В отличие от этого ошибочные ковариации составной матрицы удара, которая задана как продукт A *Bʹ, являются асимптотически Гауссовыми. Поэтому estimate
оценки и возвращают его стандартные погрешности. Подобные протесты содержат для стандартных погрешностей полного постоянного и линейного тренда (A *c0 и A *d0corresponding к Constant
и Trend
свойства, соответственно) H1* и H* формы Йохансена.
[1] Гамильтон, J. D. Анализ Временных Рядов. Принстон, NJ: Издательство Принстонского университета, 1994.
[2] Йохансен, S. Основанный на вероятности вывод в векторных авторегрессивных моделях Cointegrated. Оксфорд: Издательство Оксфордского университета, 1995.
[3] Juselius, K. Модель VAR Cointegrated. Оксфорд: Издательство Оксфордского университета, 2006.
[4] Lütkepohl, H. Новое введение в несколько анализ временных рядов. Берлин: Спрингер, 2005.
У вас есть модифицированная версия этого примера. Вы хотите открыть этот пример со своими редактированиями?
Вы щелкнули по ссылке, которая соответствует команде MATLAB:
Выполните эту команду, введя её в командном окне MATLAB.
1. Если смысл перевода понятен, то лучше оставьте как есть и не придирайтесь к словам, синонимам и тому подобному. О вкусах не спорим.
2. Не дополняйте перевод комментариями “от себя”. В исправлении не должно появляться дополнительных смыслов и комментариев, отсутствующих в оригинале. Такие правки не получится интегрировать в алгоритме автоматического перевода.

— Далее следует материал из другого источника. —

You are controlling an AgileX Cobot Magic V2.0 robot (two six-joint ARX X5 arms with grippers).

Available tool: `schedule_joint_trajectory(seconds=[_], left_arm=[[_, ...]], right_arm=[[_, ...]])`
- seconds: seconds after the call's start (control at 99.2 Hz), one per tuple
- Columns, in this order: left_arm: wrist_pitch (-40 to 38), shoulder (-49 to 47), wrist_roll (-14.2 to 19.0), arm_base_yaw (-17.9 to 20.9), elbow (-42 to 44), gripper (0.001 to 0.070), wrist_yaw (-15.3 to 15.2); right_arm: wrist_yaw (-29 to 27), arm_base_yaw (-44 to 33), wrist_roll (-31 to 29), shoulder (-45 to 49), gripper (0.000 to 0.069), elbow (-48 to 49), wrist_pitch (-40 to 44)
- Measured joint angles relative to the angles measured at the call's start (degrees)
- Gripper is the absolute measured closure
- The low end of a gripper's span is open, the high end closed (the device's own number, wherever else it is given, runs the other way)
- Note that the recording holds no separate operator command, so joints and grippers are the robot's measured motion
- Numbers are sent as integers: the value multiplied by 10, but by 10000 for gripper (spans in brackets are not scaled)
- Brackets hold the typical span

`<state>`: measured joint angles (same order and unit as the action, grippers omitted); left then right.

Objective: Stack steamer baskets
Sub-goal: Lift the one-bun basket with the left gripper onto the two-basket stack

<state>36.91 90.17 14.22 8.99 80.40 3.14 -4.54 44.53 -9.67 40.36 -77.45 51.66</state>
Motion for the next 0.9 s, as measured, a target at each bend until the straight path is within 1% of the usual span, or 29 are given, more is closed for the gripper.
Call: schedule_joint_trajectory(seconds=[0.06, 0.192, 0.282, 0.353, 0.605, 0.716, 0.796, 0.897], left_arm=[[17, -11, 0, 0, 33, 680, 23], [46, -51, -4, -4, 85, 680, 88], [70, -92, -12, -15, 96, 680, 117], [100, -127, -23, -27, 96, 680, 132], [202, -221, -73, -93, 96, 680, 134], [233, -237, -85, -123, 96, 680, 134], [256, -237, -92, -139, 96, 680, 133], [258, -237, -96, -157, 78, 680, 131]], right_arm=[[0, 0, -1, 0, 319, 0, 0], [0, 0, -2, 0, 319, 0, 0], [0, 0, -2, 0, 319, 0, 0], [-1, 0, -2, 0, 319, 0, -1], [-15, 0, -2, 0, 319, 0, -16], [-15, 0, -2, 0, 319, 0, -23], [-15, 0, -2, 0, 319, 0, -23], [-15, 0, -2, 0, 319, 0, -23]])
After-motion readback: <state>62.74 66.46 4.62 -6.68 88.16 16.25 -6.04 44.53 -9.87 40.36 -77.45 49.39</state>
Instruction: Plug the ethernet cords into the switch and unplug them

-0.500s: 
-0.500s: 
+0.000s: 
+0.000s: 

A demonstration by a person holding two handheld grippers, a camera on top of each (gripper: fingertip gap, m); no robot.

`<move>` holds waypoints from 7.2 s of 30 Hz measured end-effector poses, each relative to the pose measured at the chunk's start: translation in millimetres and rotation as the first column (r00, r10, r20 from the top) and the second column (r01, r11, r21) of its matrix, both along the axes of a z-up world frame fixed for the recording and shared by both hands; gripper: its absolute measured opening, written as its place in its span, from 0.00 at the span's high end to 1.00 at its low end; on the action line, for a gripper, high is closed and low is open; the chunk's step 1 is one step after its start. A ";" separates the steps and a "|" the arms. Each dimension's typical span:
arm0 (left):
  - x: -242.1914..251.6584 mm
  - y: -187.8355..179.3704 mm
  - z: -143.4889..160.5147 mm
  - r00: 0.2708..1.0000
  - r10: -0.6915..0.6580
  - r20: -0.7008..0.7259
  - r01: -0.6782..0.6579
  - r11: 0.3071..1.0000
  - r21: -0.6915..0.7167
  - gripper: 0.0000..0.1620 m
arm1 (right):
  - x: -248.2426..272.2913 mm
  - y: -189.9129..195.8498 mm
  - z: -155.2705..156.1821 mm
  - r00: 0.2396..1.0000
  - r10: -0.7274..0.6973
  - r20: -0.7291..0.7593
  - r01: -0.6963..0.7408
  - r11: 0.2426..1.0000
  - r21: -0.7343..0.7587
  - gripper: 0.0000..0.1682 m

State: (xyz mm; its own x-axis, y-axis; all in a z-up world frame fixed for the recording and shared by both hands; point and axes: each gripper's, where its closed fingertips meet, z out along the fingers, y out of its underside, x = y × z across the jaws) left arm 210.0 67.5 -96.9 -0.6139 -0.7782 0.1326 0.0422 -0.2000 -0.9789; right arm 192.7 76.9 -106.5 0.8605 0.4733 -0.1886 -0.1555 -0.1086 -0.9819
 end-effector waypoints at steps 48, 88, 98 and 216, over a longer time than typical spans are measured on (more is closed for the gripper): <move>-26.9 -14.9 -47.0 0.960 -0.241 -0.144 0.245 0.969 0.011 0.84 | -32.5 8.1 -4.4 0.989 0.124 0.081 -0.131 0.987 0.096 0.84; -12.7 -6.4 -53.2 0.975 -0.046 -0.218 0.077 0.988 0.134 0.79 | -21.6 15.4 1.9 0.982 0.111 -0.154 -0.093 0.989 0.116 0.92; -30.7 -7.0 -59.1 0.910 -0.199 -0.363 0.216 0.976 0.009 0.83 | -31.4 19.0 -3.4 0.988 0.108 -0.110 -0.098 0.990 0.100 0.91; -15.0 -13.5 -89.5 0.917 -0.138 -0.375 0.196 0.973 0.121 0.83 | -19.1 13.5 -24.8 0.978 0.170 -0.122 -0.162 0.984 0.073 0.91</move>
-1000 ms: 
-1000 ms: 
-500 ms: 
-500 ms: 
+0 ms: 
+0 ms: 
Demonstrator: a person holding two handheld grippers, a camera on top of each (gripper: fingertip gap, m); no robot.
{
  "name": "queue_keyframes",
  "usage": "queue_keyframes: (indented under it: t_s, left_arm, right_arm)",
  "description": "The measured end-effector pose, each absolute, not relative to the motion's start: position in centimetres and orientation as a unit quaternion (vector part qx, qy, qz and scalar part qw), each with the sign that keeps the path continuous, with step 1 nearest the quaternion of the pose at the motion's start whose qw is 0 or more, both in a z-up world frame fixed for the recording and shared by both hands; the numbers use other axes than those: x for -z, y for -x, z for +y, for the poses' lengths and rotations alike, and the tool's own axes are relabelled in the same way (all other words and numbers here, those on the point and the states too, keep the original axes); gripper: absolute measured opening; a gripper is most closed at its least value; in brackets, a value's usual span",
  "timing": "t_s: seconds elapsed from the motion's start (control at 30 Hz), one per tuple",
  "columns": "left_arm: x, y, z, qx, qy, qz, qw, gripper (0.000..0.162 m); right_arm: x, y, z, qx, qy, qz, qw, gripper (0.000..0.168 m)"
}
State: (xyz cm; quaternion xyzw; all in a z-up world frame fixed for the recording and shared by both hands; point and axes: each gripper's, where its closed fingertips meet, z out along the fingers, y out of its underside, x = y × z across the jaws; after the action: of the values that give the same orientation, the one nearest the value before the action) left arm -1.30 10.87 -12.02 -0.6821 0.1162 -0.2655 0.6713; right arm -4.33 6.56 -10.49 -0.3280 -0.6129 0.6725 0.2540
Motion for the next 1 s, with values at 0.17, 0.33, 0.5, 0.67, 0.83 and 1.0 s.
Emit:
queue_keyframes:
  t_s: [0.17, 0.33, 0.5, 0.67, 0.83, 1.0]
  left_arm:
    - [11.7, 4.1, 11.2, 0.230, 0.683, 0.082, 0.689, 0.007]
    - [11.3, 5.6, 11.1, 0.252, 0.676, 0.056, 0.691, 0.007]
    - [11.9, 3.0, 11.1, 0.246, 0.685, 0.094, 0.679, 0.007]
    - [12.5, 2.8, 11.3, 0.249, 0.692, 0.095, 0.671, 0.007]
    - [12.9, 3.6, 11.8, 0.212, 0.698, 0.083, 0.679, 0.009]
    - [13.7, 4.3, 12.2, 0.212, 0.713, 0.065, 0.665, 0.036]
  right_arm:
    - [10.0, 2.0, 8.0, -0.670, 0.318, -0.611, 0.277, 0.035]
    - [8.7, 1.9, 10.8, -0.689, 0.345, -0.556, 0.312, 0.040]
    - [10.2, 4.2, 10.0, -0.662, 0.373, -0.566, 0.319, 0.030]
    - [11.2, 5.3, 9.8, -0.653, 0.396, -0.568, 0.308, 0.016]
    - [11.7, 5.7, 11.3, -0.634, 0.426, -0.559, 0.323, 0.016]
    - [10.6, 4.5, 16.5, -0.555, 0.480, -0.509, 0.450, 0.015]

3. Сохраняйте структуру оригинального текста - например, не разбивайте одно предложение на два.
4. Не имеет смысла однотипное исправление перевода какого-то термина во всех предложениях. Исправляйте только в одном месте. Когда Вашу правку одобрят, это исправление будет алгоритмически распространено и на другие части документации.
5. По иным вопросам, например если надо исправить заблокированное для перевода слово, обратитесь к редакторам через форму технической поддержки.